As recited in respondents' brief, ‘The Appellant, Louis Damiani, was a Deputy Sheriff of Los Angeles County who was discharged for cause on November 18, 1954. He requested a hearing before the County Civil Service Commission, one of the Respondents herein. A formal hearing was held on December 22 and 23, 1954 and the Commission sustained the discharge. Damiani petitioned the Superior Court for a Writ of Mandate, which was denied, and the appeal is from such denial.
‘Appellant was charged with filing a report he knew to be false, stating that his superior officer, Sergeant Mallette, was intoxicated when serving as a uniformed officer at a junior high school dance, October 15, 1954. It was also charged that he violated rules of the Sheriff's Office requiring official communications to be sent through the chain of command and that he had been suspended twice for disciplinary reasons.’

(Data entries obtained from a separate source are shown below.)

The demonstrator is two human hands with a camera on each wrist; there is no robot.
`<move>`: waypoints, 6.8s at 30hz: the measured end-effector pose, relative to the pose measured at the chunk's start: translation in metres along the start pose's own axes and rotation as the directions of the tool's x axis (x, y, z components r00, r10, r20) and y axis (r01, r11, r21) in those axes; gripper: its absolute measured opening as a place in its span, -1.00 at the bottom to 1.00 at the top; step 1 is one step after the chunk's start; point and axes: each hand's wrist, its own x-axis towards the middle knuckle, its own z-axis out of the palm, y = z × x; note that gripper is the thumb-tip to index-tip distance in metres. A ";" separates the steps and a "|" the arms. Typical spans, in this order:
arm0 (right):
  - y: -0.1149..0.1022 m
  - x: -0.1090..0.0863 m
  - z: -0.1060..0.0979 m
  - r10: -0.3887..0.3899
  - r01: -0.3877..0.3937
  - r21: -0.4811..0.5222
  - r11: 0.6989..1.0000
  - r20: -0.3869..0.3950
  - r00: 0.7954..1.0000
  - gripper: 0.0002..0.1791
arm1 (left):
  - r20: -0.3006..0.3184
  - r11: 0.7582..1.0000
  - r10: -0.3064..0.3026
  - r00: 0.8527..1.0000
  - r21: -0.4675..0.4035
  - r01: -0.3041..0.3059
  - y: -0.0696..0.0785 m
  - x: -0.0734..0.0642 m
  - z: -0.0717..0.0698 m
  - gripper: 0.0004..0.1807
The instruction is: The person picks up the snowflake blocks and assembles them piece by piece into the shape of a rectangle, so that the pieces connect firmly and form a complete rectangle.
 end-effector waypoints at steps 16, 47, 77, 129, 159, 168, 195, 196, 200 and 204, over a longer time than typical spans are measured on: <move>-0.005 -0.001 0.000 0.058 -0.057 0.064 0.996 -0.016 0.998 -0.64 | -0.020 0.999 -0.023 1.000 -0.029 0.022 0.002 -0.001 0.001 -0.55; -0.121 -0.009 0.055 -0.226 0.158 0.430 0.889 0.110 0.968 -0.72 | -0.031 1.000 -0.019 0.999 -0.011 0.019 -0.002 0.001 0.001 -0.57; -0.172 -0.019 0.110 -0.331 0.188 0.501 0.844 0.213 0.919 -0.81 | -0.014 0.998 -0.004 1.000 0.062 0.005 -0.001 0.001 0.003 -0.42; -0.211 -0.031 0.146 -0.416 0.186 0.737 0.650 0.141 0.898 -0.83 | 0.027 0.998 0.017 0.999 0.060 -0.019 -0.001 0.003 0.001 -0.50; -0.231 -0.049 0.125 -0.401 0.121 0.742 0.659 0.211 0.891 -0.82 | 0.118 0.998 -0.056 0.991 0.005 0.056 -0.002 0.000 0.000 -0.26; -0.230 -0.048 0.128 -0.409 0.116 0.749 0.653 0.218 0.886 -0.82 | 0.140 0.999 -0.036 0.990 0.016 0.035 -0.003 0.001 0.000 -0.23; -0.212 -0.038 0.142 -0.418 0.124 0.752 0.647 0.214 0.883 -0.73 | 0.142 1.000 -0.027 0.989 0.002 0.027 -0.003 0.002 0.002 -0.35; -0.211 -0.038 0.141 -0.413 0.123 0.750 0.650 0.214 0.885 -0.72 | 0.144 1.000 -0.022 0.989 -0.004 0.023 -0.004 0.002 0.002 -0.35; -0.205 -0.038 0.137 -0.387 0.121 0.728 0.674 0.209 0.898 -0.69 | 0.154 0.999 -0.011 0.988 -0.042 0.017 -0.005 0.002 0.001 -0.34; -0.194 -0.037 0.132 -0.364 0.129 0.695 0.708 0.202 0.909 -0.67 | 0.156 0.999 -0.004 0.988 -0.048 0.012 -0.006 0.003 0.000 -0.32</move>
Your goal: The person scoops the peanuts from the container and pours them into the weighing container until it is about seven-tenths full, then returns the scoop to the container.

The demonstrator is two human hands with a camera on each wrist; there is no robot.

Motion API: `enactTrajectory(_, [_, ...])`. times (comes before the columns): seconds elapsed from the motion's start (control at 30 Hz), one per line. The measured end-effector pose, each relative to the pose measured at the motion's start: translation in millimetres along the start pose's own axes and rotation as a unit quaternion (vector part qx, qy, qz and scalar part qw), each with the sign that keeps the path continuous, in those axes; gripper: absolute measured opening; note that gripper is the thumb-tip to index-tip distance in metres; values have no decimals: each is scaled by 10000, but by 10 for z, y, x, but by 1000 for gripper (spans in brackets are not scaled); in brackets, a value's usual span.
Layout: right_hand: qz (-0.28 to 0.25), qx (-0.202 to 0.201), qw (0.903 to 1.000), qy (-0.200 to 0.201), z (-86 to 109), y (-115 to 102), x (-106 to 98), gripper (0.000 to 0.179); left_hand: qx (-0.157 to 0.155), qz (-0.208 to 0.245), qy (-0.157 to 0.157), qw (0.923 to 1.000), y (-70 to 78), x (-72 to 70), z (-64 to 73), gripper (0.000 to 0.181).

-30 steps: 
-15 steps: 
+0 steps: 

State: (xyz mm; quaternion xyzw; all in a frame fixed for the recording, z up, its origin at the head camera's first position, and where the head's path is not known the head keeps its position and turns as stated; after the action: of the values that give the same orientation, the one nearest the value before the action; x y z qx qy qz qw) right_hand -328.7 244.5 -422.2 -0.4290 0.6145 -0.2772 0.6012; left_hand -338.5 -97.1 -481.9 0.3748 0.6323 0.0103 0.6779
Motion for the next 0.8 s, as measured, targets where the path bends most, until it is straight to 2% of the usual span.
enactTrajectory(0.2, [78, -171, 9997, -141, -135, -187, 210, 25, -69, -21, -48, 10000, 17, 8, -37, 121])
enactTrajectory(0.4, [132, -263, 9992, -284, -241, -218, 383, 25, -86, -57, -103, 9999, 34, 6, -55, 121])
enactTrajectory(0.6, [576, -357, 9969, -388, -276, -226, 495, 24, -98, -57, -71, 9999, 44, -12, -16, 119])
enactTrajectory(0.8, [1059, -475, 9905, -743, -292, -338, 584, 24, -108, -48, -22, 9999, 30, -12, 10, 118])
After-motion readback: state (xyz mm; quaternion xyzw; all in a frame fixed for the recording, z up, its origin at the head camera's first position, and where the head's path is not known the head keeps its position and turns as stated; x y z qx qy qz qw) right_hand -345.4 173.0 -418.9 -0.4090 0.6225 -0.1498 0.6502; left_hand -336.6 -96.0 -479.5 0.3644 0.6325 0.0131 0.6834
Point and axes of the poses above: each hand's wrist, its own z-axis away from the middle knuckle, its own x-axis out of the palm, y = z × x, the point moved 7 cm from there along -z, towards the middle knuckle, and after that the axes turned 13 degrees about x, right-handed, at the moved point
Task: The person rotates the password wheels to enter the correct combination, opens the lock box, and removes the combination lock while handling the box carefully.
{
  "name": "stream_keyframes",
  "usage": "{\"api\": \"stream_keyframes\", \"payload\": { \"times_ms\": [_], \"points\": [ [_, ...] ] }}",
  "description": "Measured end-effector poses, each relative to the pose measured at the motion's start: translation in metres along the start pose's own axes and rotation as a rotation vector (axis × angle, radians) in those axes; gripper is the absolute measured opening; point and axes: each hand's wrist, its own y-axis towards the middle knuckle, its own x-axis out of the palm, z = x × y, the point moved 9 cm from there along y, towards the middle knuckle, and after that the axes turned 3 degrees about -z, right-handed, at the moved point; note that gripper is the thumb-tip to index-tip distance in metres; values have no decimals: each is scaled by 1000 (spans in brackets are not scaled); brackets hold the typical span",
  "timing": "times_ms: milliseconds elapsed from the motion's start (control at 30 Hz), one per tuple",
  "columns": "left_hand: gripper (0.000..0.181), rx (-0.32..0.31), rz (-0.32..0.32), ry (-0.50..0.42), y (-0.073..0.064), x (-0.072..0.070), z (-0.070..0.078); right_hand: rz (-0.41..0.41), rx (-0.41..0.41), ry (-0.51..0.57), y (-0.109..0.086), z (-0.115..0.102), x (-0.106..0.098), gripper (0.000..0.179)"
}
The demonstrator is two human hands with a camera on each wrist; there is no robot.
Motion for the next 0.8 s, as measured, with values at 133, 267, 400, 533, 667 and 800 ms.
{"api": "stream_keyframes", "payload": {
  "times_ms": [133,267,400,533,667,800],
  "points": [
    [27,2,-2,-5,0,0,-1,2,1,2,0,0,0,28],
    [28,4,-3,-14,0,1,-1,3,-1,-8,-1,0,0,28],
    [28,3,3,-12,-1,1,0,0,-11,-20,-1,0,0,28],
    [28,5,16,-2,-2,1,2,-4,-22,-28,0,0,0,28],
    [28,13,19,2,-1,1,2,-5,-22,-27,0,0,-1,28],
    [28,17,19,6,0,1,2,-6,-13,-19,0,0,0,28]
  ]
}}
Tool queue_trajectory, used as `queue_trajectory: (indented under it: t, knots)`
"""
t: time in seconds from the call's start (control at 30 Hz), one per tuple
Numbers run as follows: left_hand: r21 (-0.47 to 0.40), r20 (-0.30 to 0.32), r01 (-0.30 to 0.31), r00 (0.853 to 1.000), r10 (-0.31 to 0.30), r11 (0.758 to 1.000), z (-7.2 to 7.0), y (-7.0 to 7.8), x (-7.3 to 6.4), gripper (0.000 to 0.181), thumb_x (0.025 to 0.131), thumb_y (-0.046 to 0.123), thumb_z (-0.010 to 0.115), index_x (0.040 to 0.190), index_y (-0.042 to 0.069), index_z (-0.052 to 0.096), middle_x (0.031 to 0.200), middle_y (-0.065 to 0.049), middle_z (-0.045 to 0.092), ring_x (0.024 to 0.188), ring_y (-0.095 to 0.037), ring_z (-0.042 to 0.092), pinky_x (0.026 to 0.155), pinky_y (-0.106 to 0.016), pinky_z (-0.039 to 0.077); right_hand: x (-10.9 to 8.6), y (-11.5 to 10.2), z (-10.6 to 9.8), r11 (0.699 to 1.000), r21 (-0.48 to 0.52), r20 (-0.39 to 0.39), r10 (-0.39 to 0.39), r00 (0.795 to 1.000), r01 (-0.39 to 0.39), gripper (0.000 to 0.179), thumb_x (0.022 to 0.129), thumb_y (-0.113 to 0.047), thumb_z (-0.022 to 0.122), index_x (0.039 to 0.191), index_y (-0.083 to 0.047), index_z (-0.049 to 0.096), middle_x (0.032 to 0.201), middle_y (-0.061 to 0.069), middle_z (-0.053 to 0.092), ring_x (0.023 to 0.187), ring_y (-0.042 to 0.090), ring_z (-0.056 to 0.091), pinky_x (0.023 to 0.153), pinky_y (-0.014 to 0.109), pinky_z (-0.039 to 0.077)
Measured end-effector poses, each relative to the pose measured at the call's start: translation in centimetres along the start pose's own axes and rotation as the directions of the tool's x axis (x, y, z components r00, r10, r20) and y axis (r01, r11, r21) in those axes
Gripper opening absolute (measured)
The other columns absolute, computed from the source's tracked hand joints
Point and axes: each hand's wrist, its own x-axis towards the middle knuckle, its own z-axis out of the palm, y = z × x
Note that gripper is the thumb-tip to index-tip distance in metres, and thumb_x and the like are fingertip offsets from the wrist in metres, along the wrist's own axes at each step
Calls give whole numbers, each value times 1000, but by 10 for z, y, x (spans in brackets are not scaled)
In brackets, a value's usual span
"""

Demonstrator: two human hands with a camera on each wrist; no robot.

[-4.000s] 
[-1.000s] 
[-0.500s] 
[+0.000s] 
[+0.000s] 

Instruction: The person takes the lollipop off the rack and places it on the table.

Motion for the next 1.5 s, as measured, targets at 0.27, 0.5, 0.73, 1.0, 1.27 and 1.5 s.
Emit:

As pointed out by appellant, ‘The petitioner was charged with violating Section 1205 of the Manual of Policy and Ethics of the Sheriff's Department of the County of Los Angeles in that allegedly on or about October 30, 1954, without going through channels petitioner communicated in writing directly with Captain Mullison of the Sheriff's Emergency Reserve that a member of the Emergency Reserve, Deputy Weberg, was unfit and unqualified to serve as a member of this Department.’ Also that, ‘Petitioner was charged with violation of Sections 1407, 1431, 1444 and 1502 of the Manual of Policy and Ethics, in that he allegedly, on or about October 25, 1954, reported in writing that one Sergeant Byron A. Mallette was intoxicated while off duty but working on an approved outside assignment as a uniformed officer.’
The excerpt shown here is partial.